Başbakan Ahmet Davutoğlu: İmzalarınızı çekiniz

İçerik devam ediyor
İçerik devam ediyor

İstanbul İl Danışma Meclisi toplantısında konuşan Başbakan Ahmet Davutoğlu, Cumhurbaşkanı Erdoğan'a yönelik sözlerine ilişkin CHP lideri Kemal Kılıçdaroğlu'na sert tepki gösterdi.

Başbakan Ahmet Davutoğlu, ‘Bu Suça Ortak Olmayacağız’ bildirisine imza atan akademisyenlere “İmzalarınızı çekiniz. Terörle aranıza mesafe koyan açıklamalarınızı bekliyoruz” diye seslendi. Partisinin İstanbul İl Danışma Meclisi Toplantısı’na katılan Davutoğlu özetle şunları söyledi:

ÇIKSINLAR ‘BU YANLIŞ’ DESİNLER

“Bu bildiri, terör örgütüne yönelik en ufak bir eleştiriye, ikaza ya da terörün saldırılarını doğrudan mahkum eden bir duruşa sahip değildir. Üç gündür tekrar tekrar sorular sorarak kendilerini itham ediyorum. Bir kez daha diyorum, hakkaniyetten oldukça uzak, gerçeklikten kopuk, ön yargıyla, Kandil zihniyetini yansıtan bir bildiridir ne yazık ki. Aralarında, imza attıkları bildirinin muhteviyatına hâkim olmayan akademisyenlerin de olduğunu ben şahsen biliyorum. Bu girişimde bir iyi niyetin, akademik bir hassasiyetin, yapıcı bir eleştirinin varlığından bahsetmek de mümkün değildir. Buradan çağrıda bulunuyorum. Geliniz erdem irfan ışığında bu bildiriyi bir kez daha okuyunuz ve imzalarınızı çekiniz. Atacağınız bu adım, bundan sonraki sözleriniz değerli kılacaktır. Bildiri metninde ne yazık ki terör örgütünün o kara propagandanın dili kullanılmıştır. Kendi adıma o bildiride imzası olan akademisyenlerin, terörle aralarına mesafe koyan açıklamalarını bekliyorum. Çıksınlar ‘Bu yanlış’ desinler. Hiç bir akademisyenin böyle bir metine anılmasını istemem. Orada ismi bulunan ve bu tablodan rahatız olanlar olduğunu biliyorum. Kimse bu zulme seyirci kalmamızı beklemesin.
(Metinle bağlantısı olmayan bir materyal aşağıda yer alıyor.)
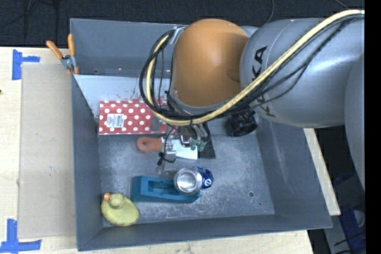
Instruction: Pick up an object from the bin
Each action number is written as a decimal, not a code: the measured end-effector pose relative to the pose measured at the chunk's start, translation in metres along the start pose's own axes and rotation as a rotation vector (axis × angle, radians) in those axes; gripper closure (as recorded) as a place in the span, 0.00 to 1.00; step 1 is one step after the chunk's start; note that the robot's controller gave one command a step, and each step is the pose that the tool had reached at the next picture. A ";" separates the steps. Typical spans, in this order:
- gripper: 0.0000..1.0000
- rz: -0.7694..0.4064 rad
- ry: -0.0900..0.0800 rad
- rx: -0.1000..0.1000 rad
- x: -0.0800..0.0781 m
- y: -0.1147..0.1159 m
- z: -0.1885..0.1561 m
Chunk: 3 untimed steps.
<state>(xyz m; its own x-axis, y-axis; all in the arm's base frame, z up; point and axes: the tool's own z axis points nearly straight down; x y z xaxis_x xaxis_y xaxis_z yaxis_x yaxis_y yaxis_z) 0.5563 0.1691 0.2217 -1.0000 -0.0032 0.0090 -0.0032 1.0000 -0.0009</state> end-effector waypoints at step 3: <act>0.00 0.037 0.001 0.001 0.030 -0.026 0.103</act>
Offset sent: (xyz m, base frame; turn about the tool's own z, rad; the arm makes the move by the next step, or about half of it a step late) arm -0.0328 -0.0275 -0.1517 0.0317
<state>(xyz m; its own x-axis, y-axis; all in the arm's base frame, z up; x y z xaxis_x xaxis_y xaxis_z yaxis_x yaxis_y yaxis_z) 0.5258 0.1424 0.1194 -0.9994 0.0338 0.0101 0.0338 0.9994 -0.0018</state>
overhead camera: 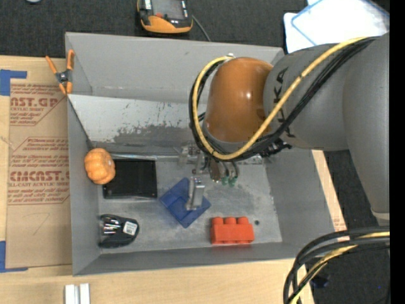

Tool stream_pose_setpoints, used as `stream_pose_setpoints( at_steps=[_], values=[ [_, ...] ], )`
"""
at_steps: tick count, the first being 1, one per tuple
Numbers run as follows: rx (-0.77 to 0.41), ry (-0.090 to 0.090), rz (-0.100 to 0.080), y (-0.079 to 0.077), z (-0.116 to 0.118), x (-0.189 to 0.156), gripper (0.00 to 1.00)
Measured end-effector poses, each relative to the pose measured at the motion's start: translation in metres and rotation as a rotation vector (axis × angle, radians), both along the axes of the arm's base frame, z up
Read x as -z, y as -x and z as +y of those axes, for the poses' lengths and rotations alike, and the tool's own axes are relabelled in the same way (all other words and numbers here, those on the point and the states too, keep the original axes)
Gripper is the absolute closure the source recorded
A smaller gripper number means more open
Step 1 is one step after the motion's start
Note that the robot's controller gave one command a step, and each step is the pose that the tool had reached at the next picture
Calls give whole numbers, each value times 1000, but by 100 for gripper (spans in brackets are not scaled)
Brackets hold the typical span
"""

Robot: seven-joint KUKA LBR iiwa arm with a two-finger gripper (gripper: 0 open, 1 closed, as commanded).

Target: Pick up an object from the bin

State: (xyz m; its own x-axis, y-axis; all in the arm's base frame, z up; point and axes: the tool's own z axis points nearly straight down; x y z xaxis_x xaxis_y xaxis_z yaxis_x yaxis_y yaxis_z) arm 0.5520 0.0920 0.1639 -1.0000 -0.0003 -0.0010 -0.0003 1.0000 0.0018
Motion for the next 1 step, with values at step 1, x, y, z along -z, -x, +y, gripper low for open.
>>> stream_pose_setpoints(
  at_steps=[1],
  values=[
    [0, 0, 0, 0, 0, 0, 0]
  ],
)
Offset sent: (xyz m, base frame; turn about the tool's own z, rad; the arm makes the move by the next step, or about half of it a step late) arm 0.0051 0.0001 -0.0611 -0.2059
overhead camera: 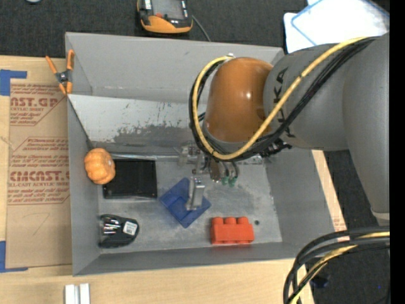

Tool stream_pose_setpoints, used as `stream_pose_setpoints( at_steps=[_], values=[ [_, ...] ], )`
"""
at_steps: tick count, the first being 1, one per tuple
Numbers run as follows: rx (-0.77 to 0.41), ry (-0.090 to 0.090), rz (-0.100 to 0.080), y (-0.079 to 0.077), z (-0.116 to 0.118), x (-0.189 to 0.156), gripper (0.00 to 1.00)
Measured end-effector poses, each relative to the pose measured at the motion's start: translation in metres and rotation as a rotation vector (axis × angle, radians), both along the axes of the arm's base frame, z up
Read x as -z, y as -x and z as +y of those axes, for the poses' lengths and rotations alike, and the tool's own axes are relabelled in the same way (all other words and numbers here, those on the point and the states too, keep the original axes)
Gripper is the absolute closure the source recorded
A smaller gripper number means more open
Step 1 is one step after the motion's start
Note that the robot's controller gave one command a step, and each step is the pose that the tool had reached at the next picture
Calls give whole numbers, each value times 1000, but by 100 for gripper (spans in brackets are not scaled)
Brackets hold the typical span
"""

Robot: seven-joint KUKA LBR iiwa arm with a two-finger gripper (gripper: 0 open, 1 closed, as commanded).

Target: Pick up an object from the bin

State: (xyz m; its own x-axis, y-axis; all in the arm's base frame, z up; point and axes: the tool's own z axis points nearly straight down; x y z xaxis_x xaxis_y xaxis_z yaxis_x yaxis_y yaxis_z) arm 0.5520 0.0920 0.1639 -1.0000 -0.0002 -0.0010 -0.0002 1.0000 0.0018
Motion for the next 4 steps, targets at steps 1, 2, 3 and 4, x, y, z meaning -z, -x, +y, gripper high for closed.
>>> stream_pose_setpoints(
  at_steps=[1, 2, 3, 4],
  values=[
    [-184, 0, -4, -5, 1, 54, 0],
    [-13, -1, -1, 25, 38, 67, 100],
    [-13, -1, -1, 25, 38, 67, 0],
    [-13, -1, -1, 25, 38, 67, 0]
  ],
)
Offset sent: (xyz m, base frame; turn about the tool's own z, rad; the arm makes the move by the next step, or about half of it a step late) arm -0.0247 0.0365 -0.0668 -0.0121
SAYIN DEVLET BAHÇELİ'YE GEÇMİŞ OLSUN DİLİYORUM

Bizler yarınki Türkiye özlemiyle büyüdük. Bizim neslimiz adalete, demokrasiye hasretle büyüdü. Yarınki Türkiye özlemi bugün gerçek oldu. 7 Haziran seçimlerinde açık ara birinci parti olmamıza rağmen hükümet kurmak için gerekli çoğunluğu sağlayamadık. Hemen çalışmalara başladık. O akşam milletimize 'ne olursa olsun bu ülkeyi değil 1 yıl, değil 1 ay, değil 1 hafta, 1 saniye dahi hükümetsiz bırakmayacağız' dedik. Belki de cumhuriyetin en kritik döneminde bu ülkeyi sahipsiz bırakmadık. MHP ile HDP biz koalisyon yapmayız siz CHP ile yapın dediler. Bu arada MHP genel başkanına acil şifa diliyorum, geçirdiği operasyonlar nedeniyle, geçmiş olsun. 1 Kasım seçimleri milletimizin basiretiyle Türkiye kurulan tuzakların boşa çıktığı bir seçim oldu. 1 Kasım'dan sonra o büyük zaferin rehavetine kapılmadan teşkilatımızın her düzeyinde istişareler yapıyoruz. Büyük yenilgi yaşayanlar hala ders almış görünmüyor.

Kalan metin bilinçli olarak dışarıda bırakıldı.